A small p value simply means that, if the true value of the parameter in the population was exactly zero, then it'd be unlikely that you'd observe a test statistic as large or larger than the one observed in your sample. It does not mean that the relationship you've observed is large or important or "significant" in a common-language sense.
 
#7
So the null hypothesis in the first case is if we fit a linear model to the data then the chance of seeing those regression coefficients assuming the null hypothesis of the slope being 0 is given by the p-value? (what is the null hypothesis for the intercept - that it goes through the origin?).

Then when fitting the exponential model similar tests of significance are performed (the null being the parameters are equal to zero?).

How then to select the 'best' model?

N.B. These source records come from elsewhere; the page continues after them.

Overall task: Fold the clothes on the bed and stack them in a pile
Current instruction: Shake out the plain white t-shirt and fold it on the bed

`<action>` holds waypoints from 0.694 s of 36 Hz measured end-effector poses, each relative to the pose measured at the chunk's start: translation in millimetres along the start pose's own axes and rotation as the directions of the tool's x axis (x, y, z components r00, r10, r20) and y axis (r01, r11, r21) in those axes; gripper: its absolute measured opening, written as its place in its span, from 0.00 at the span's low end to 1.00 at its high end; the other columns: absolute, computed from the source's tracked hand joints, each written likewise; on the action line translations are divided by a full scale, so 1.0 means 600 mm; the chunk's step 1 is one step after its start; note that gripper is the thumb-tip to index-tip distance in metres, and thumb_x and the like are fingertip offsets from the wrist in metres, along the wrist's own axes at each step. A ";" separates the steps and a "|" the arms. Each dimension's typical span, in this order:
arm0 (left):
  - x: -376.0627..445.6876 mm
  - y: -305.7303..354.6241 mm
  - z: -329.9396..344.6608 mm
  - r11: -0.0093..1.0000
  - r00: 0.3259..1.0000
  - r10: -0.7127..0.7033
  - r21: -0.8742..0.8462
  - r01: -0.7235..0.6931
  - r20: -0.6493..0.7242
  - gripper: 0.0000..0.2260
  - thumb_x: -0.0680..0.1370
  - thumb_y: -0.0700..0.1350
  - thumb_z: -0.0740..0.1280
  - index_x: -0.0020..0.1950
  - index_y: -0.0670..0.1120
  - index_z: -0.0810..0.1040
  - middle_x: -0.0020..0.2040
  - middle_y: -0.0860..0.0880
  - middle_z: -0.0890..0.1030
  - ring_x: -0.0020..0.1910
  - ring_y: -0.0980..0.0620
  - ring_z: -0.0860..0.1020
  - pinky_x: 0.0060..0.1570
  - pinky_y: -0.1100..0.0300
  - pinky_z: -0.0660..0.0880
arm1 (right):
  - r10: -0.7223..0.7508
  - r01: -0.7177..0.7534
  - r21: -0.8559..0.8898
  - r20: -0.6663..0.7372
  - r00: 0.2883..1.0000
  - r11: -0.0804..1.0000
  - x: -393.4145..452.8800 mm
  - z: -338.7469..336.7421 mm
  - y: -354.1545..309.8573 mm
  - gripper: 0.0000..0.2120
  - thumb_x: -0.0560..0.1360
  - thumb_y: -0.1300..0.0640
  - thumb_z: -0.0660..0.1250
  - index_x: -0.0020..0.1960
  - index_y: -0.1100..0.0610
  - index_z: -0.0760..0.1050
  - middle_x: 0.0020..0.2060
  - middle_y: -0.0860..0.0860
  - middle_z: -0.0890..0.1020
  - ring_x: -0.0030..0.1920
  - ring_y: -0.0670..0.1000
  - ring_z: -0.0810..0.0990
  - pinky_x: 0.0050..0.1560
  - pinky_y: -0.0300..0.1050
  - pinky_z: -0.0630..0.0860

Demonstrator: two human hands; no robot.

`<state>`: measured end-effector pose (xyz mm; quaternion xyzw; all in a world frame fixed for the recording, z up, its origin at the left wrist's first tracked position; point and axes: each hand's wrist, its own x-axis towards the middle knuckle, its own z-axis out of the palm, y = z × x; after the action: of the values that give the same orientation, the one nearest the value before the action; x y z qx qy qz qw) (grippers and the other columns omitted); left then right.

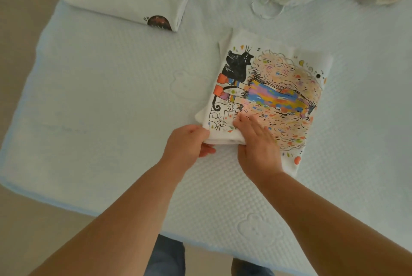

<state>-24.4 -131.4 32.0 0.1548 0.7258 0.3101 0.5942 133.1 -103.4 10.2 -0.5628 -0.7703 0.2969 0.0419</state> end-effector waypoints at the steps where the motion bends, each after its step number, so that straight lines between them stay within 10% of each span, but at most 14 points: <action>1: -0.005 0.010 -0.011 0.996 0.997 -0.001 -0.088 0.008 0.075 0.10 0.76 0.39 0.60 0.42 0.48 0.79 0.35 0.49 0.84 0.34 0.51 0.83 0.36 0.60 0.78 | 0.005 -0.003 0.049 -0.037 0.999 0.999 0.002 -0.017 -0.009 0.22 0.73 0.67 0.61 0.66 0.56 0.72 0.67 0.53 0.73 0.69 0.56 0.69 0.66 0.57 0.67; 6: -0.025 0.052 -0.079 0.957 0.989 0.010 -0.288 0.034 0.148 0.14 0.77 0.40 0.56 0.46 0.44 0.82 0.37 0.48 0.83 0.39 0.50 0.82 0.38 0.62 0.76 | 0.120 -0.104 0.306 -0.034 0.992 0.946 0.024 -0.134 -0.075 0.18 0.75 0.66 0.59 0.54 0.44 0.75 0.37 0.39 0.78 0.35 0.39 0.74 0.35 0.34 0.69; 10: -0.028 0.085 -0.121 0.980 0.996 -0.050 -0.191 0.063 0.075 0.09 0.78 0.38 0.60 0.55 0.46 0.77 0.42 0.50 0.80 0.41 0.51 0.80 0.43 0.58 0.72 | 0.179 -0.160 0.577 0.024 0.984 0.801 0.033 -0.253 -0.142 0.14 0.72 0.56 0.64 0.43 0.35 0.78 0.38 0.35 0.81 0.40 0.35 0.77 0.43 0.32 0.71; 14: -0.015 0.119 -0.166 0.976 0.995 -0.054 -0.206 0.071 0.086 0.21 0.76 0.49 0.65 0.68 0.50 0.67 0.57 0.50 0.76 0.55 0.49 0.75 0.54 0.54 0.67 | 0.244 -0.248 0.900 0.167 0.955 0.358 0.026 -0.341 -0.176 0.17 0.60 0.57 0.70 0.49 0.51 0.82 0.44 0.50 0.85 0.44 0.51 0.84 0.38 0.44 0.80; 21: 0.007 0.119 -0.208 0.912 0.922 -0.082 -0.344 0.222 0.379 0.22 0.65 0.63 0.69 0.52 0.51 0.83 0.51 0.46 0.84 0.50 0.47 0.82 0.40 0.56 0.78 | 0.326 -0.509 0.836 0.433 0.841 0.203 0.068 -0.313 -0.114 0.13 0.66 0.58 0.62 0.47 0.58 0.82 0.38 0.54 0.84 0.37 0.53 0.84 0.33 0.44 0.79; 25: 0.055 0.067 -0.198 0.924 0.951 -0.264 -0.242 0.297 0.159 0.14 0.73 0.56 0.67 0.50 0.47 0.81 0.48 0.45 0.84 0.44 0.45 0.83 0.40 0.54 0.79 | 0.501 -0.678 0.701 0.515 0.696 0.220 0.101 -0.200 -0.032 0.07 0.73 0.57 0.63 0.43 0.57 0.79 0.35 0.51 0.81 0.33 0.50 0.80 0.36 0.43 0.75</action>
<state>-152.0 -112.9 44.3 -0.0123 0.6547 0.3053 0.6914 142.7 -3.8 101.7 -0.6820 -0.2406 0.6783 0.1299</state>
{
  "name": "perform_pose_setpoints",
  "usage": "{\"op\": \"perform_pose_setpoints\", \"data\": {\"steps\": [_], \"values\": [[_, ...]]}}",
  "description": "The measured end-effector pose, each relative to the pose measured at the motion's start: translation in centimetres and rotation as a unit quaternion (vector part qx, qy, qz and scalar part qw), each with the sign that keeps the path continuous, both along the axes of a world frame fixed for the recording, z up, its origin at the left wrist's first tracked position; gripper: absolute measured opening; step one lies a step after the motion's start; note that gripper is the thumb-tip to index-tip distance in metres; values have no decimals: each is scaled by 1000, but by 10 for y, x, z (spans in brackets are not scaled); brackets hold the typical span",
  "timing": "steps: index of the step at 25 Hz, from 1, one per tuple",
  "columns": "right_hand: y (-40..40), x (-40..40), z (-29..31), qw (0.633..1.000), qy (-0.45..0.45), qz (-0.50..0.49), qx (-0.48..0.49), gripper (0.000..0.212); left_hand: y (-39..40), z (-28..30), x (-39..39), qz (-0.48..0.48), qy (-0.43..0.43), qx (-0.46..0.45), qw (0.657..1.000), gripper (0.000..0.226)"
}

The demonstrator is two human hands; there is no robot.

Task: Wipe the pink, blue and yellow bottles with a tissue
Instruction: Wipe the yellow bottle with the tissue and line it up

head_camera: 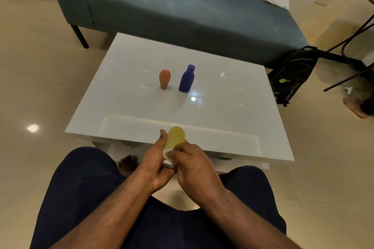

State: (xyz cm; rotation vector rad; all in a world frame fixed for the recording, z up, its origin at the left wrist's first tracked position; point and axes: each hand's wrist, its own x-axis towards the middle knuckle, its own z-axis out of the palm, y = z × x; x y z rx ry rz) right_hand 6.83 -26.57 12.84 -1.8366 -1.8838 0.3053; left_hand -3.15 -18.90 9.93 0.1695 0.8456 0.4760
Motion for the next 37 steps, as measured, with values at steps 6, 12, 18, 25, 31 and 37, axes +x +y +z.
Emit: {"op": "perform_pose_setpoints", "data": {"steps": [6, 12, 18, 25, 31, 37], "values": [[33, 28, -7, 996, -3, -90, -9, 35, -3, 7, 5, 5, -18, 6, 1000, 55], [5, 7, -2, 1000, -23, 3, 2, 35, -1, 4, 0, -14, -25, 1, 1000, 63], [42, 34, 1, 992, -16, -122, -27, 35, -6, 4, 5, -47, 10, 37, 998, 59], [33, 31, 3, 996, -76, -29, -22, 46, -5, -4, 3, -45, 39, 71, 996, 78], [22, 1, -4, 990, -130, 26, -38, 43, -7, 2, 4, -52, 56, 71, 994, 84], [39, 37, 3, 996, -81, -32, -22, 38, -7, -2, 7, -54, 69, 87, 992, 87]]}}
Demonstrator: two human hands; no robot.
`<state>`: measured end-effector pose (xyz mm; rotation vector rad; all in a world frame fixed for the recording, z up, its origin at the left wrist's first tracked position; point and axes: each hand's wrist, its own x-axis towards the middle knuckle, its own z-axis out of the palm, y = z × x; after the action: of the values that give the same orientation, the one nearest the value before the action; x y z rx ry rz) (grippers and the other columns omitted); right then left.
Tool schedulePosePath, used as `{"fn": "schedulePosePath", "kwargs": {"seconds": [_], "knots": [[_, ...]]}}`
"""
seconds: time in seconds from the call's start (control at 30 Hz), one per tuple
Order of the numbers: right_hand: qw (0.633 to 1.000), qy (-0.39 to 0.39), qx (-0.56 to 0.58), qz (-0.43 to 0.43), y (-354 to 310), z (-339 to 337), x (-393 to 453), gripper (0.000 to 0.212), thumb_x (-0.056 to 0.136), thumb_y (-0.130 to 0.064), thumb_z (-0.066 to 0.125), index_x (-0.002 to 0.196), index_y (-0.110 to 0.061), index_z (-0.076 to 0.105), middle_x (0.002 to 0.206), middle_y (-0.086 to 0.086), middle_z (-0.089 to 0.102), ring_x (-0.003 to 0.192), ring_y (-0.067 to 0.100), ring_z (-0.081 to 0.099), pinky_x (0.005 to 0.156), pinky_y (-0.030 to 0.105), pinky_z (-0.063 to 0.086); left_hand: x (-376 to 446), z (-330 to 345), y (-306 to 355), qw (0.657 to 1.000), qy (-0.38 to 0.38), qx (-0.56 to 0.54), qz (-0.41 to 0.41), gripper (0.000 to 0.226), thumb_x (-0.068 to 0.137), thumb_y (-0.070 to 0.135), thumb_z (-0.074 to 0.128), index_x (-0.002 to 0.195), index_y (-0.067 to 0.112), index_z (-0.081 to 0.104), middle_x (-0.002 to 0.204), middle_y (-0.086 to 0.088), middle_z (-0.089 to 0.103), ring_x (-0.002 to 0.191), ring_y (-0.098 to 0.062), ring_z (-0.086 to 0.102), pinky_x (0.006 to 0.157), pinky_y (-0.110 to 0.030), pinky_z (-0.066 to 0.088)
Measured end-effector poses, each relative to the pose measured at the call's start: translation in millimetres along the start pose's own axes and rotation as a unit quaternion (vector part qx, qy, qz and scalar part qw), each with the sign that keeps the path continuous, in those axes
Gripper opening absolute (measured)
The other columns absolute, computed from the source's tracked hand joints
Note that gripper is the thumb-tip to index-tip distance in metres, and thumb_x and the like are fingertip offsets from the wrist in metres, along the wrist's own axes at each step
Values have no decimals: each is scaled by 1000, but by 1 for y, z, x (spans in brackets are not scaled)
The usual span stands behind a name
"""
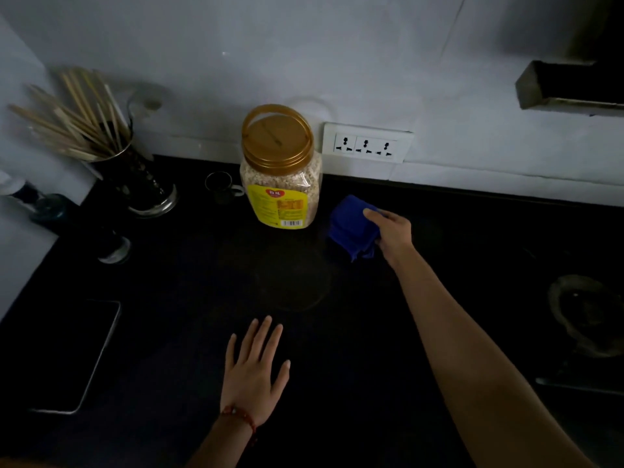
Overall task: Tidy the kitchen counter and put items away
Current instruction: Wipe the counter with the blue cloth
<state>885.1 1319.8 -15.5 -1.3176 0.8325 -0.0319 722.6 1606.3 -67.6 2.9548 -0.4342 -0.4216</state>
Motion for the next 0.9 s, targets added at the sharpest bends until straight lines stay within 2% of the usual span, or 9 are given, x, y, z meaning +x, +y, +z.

R only returned an AIC for the linear model. Looking at the plot i'd have thought an exponential curve fits better. There are presumably loads of models i could try fitting, but never get round to trying, i wouldn't ever know if i missed a 'better' model.
 

CowboyBear

Super Moderator
#8
So the null hypothesis in the first case is if we fit a linear model to the data then the chance of seeing those regression coefficients assuming the null hypothesis of the slope being 0 is given by the p-value?
The null hypothesis for a particular parameter (e.g., a specific slope) is that the true value of that parameter in the population was actually zero. E.g., if we got the full population of data, and fit the model, the specific slope parameter we're looking at would be exactly zero. The p value is the probability of observing a coefficient (estimate) of that parameter as large as the one we've seen, if the null hypothesis was true.

(what is the null hypothesis for the intercept - that it goes through the origin?).
Yes

Then when fitting the exponential model similar tests of significance are performed (the null being the parameters are equal to zero?).
Each null is generally for a specific parameter (aside from omnibus tests and so on).

How then to select the 'best' model?
Definitely not via significance testing! Too big a topic for a casual reply, but try a search for regression model selection.